Work request: Print exactly the lines below between the line containing "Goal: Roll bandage" and the line containing "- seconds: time", counting both of those lines. Leave pictures out.

### Records for processing

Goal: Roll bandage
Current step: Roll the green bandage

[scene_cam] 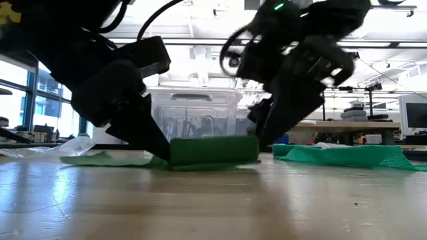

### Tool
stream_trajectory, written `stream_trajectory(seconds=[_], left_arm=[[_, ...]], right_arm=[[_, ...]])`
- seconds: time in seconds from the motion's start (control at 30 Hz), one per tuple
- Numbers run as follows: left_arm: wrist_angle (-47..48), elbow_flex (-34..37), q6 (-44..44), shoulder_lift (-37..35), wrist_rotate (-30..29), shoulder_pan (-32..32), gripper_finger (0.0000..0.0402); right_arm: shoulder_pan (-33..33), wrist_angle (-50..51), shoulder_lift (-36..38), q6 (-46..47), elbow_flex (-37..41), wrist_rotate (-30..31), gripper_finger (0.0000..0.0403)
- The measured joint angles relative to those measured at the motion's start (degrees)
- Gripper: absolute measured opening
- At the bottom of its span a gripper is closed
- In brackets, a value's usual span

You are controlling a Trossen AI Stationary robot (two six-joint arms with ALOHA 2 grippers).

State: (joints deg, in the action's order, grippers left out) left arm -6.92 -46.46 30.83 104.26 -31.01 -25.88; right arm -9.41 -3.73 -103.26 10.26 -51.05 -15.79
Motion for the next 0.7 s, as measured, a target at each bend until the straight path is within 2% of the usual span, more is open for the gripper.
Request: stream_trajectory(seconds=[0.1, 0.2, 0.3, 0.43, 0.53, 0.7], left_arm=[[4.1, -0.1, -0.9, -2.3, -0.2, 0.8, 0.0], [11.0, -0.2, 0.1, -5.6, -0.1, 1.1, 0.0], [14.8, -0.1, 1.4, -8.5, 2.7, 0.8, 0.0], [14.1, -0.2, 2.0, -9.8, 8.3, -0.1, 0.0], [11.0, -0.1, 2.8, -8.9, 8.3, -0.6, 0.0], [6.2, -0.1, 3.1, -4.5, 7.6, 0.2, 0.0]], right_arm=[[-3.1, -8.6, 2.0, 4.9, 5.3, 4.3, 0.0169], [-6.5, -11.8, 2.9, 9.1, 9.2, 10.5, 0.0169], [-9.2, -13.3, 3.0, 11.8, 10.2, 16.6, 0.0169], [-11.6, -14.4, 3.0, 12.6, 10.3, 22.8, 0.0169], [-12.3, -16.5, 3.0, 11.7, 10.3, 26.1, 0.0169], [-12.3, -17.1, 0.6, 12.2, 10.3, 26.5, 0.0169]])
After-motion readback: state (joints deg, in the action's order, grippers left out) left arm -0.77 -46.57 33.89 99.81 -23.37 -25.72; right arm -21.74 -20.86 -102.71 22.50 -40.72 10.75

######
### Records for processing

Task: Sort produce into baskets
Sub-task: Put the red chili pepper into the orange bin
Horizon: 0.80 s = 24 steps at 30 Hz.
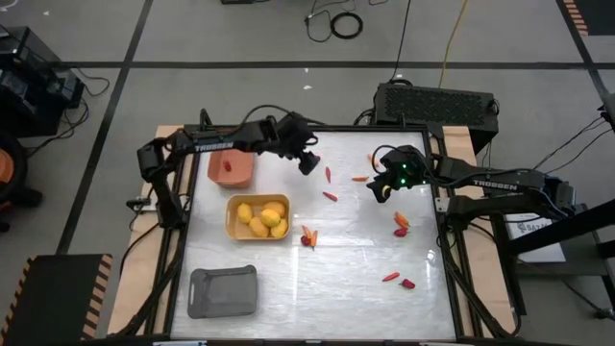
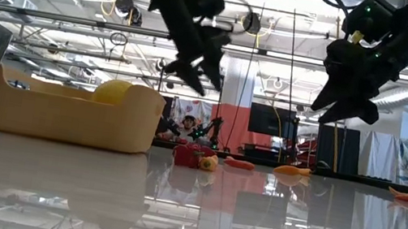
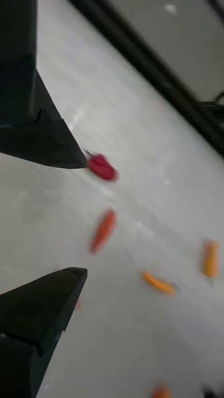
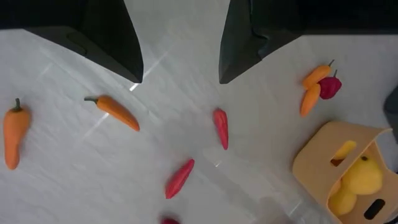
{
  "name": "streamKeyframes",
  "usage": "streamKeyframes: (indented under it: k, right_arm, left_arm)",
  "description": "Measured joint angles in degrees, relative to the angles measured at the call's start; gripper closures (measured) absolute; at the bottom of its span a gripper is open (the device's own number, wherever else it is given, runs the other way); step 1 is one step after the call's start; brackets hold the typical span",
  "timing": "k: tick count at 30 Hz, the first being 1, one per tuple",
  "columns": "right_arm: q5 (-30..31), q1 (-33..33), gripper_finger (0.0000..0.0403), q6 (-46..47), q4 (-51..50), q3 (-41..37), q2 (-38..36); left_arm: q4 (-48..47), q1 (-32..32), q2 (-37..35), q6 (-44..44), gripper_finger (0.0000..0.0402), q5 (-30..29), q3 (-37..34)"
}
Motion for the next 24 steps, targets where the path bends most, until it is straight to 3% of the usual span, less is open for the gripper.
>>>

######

Solution to this problem:
Goal: Roll bandage
Current step: Roll the green bandage

[scene_cam] 

### Tool
stream_trajectory, written `stream_trajectory(seconds=[_], left_arm=[[_, ...]], right_arm=[[_, ...]])`
- seconds: time in seconds from the motion's start (control at 30 Hz), one per tuple

With that, the exercise is done.